To do. Please repeat the lines below exactly. Begin with the line containing "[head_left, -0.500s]" and go on through the line containing "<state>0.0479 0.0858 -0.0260".

Data extract.
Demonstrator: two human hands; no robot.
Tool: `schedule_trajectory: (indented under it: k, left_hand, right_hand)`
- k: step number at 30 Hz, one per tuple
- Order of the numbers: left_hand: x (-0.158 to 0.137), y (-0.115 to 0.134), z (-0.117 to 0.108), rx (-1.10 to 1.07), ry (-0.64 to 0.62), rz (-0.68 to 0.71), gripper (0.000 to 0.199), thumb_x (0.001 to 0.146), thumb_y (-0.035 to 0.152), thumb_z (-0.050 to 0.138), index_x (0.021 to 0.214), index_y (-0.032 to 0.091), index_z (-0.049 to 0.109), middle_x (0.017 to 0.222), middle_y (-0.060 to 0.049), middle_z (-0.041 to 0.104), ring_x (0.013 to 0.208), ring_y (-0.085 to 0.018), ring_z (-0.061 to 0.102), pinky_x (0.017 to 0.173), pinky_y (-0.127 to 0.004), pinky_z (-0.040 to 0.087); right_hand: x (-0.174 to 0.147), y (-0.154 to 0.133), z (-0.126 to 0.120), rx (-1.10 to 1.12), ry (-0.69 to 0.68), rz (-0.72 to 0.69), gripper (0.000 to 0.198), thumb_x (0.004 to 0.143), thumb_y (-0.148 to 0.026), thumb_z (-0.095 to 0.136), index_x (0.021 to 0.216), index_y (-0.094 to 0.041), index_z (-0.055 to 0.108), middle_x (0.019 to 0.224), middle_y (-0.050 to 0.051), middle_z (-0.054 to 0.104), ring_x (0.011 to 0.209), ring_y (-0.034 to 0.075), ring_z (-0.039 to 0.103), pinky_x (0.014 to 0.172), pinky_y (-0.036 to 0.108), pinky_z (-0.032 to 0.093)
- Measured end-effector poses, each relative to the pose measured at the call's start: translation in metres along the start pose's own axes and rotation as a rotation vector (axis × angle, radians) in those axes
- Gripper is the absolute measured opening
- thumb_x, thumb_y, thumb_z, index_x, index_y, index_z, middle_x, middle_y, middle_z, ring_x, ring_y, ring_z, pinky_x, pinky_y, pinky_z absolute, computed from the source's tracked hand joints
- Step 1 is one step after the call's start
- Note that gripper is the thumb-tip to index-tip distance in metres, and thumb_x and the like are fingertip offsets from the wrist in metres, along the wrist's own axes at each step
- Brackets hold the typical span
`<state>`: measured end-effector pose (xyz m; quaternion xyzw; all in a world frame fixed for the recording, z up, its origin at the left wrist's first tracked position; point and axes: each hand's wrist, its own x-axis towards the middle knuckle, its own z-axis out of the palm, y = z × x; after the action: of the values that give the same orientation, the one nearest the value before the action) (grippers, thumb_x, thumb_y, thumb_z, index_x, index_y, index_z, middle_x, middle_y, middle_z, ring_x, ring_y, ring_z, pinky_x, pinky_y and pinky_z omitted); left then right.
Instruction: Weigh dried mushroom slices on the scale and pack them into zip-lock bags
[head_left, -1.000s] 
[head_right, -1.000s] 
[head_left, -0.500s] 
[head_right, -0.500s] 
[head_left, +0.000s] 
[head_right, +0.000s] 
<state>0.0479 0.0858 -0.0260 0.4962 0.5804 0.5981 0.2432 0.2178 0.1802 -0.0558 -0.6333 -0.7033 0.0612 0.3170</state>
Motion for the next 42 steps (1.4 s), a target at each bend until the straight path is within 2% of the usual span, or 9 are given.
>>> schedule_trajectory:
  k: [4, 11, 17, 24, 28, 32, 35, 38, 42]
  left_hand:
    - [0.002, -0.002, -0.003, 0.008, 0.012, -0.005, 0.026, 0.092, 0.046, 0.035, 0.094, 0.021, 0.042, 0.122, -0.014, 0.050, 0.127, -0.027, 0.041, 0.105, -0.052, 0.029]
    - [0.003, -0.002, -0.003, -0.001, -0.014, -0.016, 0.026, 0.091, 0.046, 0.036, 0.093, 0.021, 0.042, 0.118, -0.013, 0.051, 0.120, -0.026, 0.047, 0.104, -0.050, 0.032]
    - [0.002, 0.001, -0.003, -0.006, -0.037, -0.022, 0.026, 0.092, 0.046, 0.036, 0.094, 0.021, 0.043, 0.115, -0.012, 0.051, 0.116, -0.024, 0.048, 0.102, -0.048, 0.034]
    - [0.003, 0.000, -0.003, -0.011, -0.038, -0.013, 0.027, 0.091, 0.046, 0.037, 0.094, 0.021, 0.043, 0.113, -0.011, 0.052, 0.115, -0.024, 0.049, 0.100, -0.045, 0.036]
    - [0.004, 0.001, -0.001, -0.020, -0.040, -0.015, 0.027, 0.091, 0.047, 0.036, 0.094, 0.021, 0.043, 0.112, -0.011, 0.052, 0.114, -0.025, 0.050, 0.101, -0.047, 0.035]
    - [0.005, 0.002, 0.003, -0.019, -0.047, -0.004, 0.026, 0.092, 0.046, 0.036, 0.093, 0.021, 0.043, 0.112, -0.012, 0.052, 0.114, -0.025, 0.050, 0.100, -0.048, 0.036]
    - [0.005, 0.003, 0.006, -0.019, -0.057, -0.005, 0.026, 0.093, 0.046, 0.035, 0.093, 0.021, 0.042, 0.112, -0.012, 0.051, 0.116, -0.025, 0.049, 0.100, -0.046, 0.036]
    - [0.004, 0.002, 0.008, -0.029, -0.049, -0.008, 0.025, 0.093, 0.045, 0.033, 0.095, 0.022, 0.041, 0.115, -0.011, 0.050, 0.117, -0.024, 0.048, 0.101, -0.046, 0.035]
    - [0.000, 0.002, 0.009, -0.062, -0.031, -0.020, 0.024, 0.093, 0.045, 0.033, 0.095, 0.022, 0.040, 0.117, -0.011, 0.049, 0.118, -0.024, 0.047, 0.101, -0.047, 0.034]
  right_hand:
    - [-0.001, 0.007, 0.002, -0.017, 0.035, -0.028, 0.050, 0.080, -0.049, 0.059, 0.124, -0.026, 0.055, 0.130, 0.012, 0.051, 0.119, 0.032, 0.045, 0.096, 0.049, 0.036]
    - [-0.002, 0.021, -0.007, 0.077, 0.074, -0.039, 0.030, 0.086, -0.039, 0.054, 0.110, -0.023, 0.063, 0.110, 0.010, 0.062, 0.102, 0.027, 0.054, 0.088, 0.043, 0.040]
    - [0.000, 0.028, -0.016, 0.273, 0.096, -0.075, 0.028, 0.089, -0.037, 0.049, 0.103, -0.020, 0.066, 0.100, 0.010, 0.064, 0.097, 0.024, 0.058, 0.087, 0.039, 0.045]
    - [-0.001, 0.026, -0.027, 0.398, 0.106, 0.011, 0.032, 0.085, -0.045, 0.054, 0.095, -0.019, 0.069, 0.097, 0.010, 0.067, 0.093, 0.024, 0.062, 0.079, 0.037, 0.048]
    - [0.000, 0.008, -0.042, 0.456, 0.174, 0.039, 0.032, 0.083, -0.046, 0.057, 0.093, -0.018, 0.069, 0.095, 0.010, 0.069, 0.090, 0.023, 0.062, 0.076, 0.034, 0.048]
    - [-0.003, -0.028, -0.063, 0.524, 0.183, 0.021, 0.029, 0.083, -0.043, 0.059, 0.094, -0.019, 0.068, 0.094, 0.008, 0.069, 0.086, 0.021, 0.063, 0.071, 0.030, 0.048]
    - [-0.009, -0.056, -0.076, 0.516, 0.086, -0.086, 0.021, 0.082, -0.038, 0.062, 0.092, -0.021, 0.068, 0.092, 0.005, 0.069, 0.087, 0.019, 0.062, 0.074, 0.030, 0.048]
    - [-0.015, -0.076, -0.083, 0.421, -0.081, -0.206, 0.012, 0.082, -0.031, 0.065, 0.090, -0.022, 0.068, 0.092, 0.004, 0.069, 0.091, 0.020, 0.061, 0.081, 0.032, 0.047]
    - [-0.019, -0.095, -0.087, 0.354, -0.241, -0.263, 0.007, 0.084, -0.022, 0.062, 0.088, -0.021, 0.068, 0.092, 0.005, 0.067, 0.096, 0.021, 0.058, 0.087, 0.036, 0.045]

Your response.
[head_left, -0.500s] 
[head_right, -0.500s] 
[head_left, +0.000s] 
[head_right, +0.000s] 
<state>0.0479 0.0858 -0.0260 0.4962 0.5804 0.5981 0.2432 0.2178 0.1802 -0.0558 -0.6333 -0.7033 0.0612 0.3170</state>

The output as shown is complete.